第25章 王都の舞踏会
その叫びで、はじかれたようにギータはマヤから離れた。
組み敷かれていたマヤも、ギータの巨体から解放されたことで、ばねのように上半身を起こす。
かなり離れたところで訓練をしていたミケとタゾロのそばに、いつの間にやら来ていたリヴァイが立っていた。
「兵長、なんの用だろうな?」
「……さぁ?」
少し離れたところにいるジョニーとダニエルの会話は、よく聞こえる。
「結構、深刻な顔してねぇ?」
「いやいや、兵長は元々あんな顔だろ」
新兵に言われ放題のリヴァイは、ミケに何かを伝えにきたらしく、もう立ち去ろうとしていた。
そもそも訓練時間中に兵長または分隊長が他の分隊の班のところへ行くことは非常にめずらしい。
何か緊急の事態でも起こったのだろうかと、マヤは不安になった。
その気持ちを抱えたまま遠くからリヴァイ兵長を見つめているマヤに今さらながら気づいた様子でリヴァイは、マヤの隣にのそっと立っているギータを射抜くように見つめている。

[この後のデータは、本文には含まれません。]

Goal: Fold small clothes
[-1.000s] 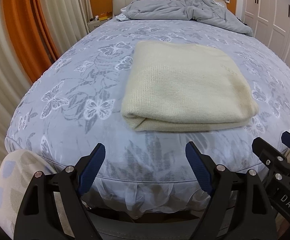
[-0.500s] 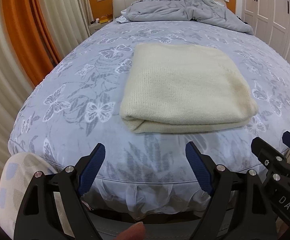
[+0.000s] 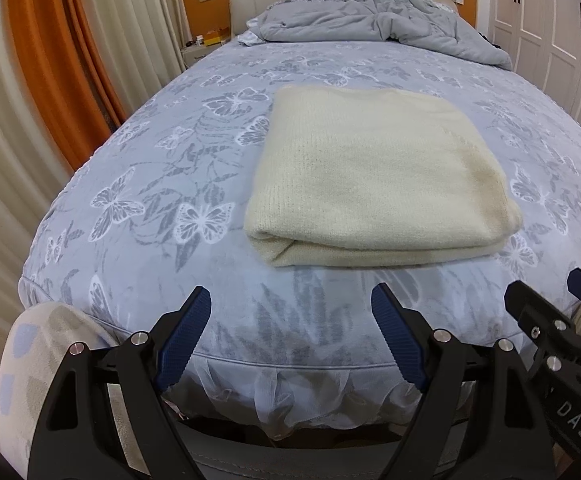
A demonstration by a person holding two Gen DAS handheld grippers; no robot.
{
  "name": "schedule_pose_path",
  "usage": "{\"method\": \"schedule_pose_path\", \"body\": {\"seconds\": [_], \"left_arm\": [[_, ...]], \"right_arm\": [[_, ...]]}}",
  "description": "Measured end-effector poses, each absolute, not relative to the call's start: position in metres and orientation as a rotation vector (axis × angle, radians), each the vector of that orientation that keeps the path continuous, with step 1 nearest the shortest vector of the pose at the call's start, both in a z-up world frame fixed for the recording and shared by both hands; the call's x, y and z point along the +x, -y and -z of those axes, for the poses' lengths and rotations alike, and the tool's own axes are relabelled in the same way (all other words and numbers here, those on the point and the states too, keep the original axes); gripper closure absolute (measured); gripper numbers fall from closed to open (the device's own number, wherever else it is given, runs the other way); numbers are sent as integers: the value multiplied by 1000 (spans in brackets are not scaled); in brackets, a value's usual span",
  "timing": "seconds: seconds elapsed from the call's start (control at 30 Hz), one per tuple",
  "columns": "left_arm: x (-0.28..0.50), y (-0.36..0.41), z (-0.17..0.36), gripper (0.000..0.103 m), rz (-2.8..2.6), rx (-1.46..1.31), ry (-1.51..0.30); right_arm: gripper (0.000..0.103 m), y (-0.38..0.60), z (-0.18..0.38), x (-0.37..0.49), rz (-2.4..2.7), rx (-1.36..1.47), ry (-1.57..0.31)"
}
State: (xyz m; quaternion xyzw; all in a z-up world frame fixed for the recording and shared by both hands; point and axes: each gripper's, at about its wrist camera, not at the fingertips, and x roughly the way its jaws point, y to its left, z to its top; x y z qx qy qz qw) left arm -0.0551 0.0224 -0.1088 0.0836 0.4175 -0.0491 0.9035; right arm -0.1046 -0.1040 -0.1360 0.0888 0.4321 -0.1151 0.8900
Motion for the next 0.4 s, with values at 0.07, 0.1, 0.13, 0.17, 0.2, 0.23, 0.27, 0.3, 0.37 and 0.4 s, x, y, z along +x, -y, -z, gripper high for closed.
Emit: {"method": "schedule_pose_path", "body": {"seconds": [0.07,0.1,0.13,0.17,0.2,0.23,0.27,0.3,0.37,0.4], "left_arm": [[-55,-23,109,23,90,168,-854],[-55,-23,110,23,84,173,-850],[-55,-23,110,23,82,175,-849],[-54,-23,110,23,82,173,-851],[-54,-24,110,23,82,171,-854],[-53,-24,111,23,82,170,-859],[-53,-25,111,23,83,167,-862],[-53,-26,112,23,85,165,-864],[-52,-26,112,23,87,164,-868],[-51,-27,112,23,88,164,-868]], "right_arm": [[26,103,137,-104,238,186,-903],[26,103,137,-104,241,186,-904],[26,103,138,-104,240,188,-905],[26,103,138,-104,241,188,-905],[26,103,138,-104,242,184,-905],[26,103,138,-103,240,185,-905],[26,104,138,-103,240,186,-906],[26,103,138,-104,240,185,-906],[26,103,138,-103,241,185,-906],[26,103,138,-103,240,185,-907]]}}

「……やばくね? 兵長あれ、ギータを睨んでるよな?」
「マヤさんと組んでるからじゃねぇか?」
ジョニーとダニエルがささやき合っている。
マヤがそっとギータの顔をうかがえば、リヴァイの視線に絡め取られて蛇に睨まれた蛙さながらだ。
「……おい! 兵長こっち来るぞ!」
ジョニーが実況中継している。
「やべぇ、俺… マヤさんとペアじゃなくて助かった」
ダニエルがそうささやいている間に、リヴァイはマヤとギータのところまでやってきた。